Science learning shouldn’t be restricted to educational audiences; learning isn’t just for classrooms and should only occur between teachers and students. Much of what children learn, the learn at home as they are mentored by parents. From building and operating trainsets, to building and flying kites, to even training the family dog together; parents and children can share experiences that led to both of them learning while the form tighter family relationships. CosmoQuest is one more avenue that families can go down together. From parents and children mapping out images together, to families gathering around the computer screen to watch star parties and educational videos, there is a myriad of ways that families can learn and do science together. Unfortunately, doing science as a family isn’t something generally found on the household “To Do” list, and it is important to hold family science nights that provide parents and children a structure to build on as the work to participate in science together. CosmoQuest partner InsightSTEM is influential in developing Family Science part of CosmoQuest.

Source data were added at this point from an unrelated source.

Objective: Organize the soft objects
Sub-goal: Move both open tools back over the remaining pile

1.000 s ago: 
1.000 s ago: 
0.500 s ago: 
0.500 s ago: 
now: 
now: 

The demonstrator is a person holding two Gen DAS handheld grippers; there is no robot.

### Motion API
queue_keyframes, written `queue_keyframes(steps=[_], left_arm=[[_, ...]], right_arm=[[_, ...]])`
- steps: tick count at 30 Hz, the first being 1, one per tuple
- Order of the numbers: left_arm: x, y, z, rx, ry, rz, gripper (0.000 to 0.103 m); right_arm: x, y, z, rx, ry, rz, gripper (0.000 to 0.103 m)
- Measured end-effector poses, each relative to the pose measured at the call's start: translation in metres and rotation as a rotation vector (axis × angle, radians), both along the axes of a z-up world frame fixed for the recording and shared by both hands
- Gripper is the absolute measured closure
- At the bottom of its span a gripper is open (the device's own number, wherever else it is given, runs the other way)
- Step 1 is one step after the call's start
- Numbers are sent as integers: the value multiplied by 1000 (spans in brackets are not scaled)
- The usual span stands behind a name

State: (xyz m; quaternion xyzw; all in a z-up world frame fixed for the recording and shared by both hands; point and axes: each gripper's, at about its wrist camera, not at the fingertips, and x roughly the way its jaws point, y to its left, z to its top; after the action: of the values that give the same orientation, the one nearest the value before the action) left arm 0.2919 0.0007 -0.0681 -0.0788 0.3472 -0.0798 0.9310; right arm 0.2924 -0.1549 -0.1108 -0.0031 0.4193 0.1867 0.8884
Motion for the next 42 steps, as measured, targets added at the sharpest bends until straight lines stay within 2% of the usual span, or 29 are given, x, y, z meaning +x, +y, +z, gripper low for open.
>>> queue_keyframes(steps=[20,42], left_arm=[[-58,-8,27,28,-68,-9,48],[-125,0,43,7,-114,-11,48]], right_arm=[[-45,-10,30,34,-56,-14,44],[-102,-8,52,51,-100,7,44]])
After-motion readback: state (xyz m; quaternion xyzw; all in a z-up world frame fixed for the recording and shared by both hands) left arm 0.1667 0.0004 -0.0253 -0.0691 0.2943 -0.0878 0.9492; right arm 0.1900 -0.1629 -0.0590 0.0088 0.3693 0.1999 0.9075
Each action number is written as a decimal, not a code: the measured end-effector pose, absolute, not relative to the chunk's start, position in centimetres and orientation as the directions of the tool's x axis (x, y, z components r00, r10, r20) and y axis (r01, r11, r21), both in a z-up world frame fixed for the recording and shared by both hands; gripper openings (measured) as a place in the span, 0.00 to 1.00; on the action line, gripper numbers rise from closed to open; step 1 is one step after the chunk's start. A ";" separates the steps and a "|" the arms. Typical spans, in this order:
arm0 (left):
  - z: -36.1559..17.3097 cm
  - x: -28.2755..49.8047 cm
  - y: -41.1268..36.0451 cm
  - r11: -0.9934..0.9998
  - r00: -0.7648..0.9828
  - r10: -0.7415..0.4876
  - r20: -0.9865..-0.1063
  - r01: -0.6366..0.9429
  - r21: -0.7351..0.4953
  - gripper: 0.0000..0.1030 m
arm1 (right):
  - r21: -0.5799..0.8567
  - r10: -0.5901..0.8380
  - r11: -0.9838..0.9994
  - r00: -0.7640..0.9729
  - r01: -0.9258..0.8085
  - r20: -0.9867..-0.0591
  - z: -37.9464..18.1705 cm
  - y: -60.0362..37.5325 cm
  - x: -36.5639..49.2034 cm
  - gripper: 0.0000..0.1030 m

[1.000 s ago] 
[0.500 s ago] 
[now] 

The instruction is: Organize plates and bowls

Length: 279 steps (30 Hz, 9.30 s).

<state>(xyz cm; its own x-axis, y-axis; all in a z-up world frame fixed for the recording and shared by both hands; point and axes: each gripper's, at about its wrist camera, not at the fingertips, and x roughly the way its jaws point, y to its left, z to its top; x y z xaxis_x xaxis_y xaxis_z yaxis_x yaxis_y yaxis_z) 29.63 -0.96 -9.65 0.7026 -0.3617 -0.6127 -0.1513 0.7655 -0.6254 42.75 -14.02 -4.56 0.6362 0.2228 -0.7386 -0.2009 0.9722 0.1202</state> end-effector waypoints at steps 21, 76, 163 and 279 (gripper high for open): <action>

While a lot of learning goes on outside of the classroom, there are many topics best learned from an expert in a more formal learning environment. While CosmoQuest isn’t in a position to teach accredited university classes, we do teach a variety of adult education short courses through our CosmoAcademy program. This program is run through our partner Astrosphere New Media Association and is directed by Dr. Matthew R Francis. Classes vary from intro to Stars to advanced topics in Image Processing. All classes are taught by experts at a cost that keeps the project self-sufficient while still making it accessible (the price is actually based off how much Pamela pays for horseback riding lessons and how much is charged for yoga at local studios). The tuition paid for this class is used to pay the instructors, to pay Matthew for his organizational work, a small amount goes to SIUE to pay for software and facilities (give unto Caesar and all that).

As we said, CosmoAcademy is not an accredited program. Our classes are strictly for pleasure and while our instructors are all trained to use best practices in teaching and you will learn a lot, you will not get college credit. If you want to work toward a university degree, we strongly recommend that you look into Swinburne Astronomy Online. They have been teaching online courses in Astronomy for roughly 15 years and you will get a great education.